PC  You can only do so much. The pressure was really on when I was teaching. When you’re teaching, that’s the thing that comes first. Everything else was second, and with me, personal stuff came last. I sometimes wonder if I’ve actually missed that whole thing, but at this age I don’t think I did. But if I was going to have a family, I think it should have been started much earlier than so-called “66”, I have a number of students I try and pay attention to. So I mean, in a sense, they’re adopted children, in the sense that they even attempt to send me things on fathers day. It’s not really the way you want to look at things but it’s kinda cute. Anyway...

DT  What were tourists’ reactions to the screaming heads?
PC  I try not to encourage, if they want to come out they come out. Here a lot of property is actually up for sale. The highway actually, this place here, was only intended for my home, OK? That’s the only reason I was doing it. When they built the new highway all the trading posts, gas stations, and restaurants were gone. So at night, there are no gas station open between Huntsville and North Bay; there are day gas stations, but not night gas stations on the highways as there used to be. There are information booths in Emsdale, and in Burks Falls. They employ people and those people want to tell [tourists] where to go.

DT  Would you consider the peacocks to be part of the work itself?

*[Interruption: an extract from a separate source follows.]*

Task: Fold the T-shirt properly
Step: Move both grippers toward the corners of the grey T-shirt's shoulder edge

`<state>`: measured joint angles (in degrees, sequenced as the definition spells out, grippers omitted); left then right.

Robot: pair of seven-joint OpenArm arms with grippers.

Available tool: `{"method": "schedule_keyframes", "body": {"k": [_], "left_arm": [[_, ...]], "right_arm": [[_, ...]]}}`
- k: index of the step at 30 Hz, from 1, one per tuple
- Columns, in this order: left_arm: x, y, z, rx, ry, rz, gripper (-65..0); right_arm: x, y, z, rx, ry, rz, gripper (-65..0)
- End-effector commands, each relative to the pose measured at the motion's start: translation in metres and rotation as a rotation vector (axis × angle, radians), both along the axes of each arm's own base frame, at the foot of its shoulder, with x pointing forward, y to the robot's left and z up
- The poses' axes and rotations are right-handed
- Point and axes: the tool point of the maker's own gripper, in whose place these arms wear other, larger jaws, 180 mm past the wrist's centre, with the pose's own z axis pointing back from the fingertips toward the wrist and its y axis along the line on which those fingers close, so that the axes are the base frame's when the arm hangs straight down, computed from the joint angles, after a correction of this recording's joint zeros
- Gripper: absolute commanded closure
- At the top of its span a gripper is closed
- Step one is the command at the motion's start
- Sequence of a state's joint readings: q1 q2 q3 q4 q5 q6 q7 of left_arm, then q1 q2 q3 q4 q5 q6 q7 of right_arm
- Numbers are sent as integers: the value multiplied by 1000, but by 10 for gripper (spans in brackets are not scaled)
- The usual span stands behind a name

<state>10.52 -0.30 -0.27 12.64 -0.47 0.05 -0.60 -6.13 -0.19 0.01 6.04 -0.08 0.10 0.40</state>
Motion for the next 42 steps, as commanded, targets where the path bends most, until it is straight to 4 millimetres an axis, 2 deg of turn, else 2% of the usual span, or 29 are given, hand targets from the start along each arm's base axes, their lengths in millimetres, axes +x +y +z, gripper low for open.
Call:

PC  The peacocks are one of my nuisances, I mean, I am concerned about them but as soon as I get chicks, I try to give them away – although I do like the mothers taking care of them. I get complaints about [the peacocks] on the side of the road, and these two that have gone rogue. That one that’s in Burks Falls is a three year old, so for three years it’s lived on its own, in parallel with me. But I’m not there to protect it from foxes at night, I’m not there to protect the nest from raccoons. Although I do try to live-trap the raccoons and move them out. There is a responsibility to give them as much assistance as possible. But this bird is a rogue, it did the same thing last year – it took off at the same time last year. Wandering away...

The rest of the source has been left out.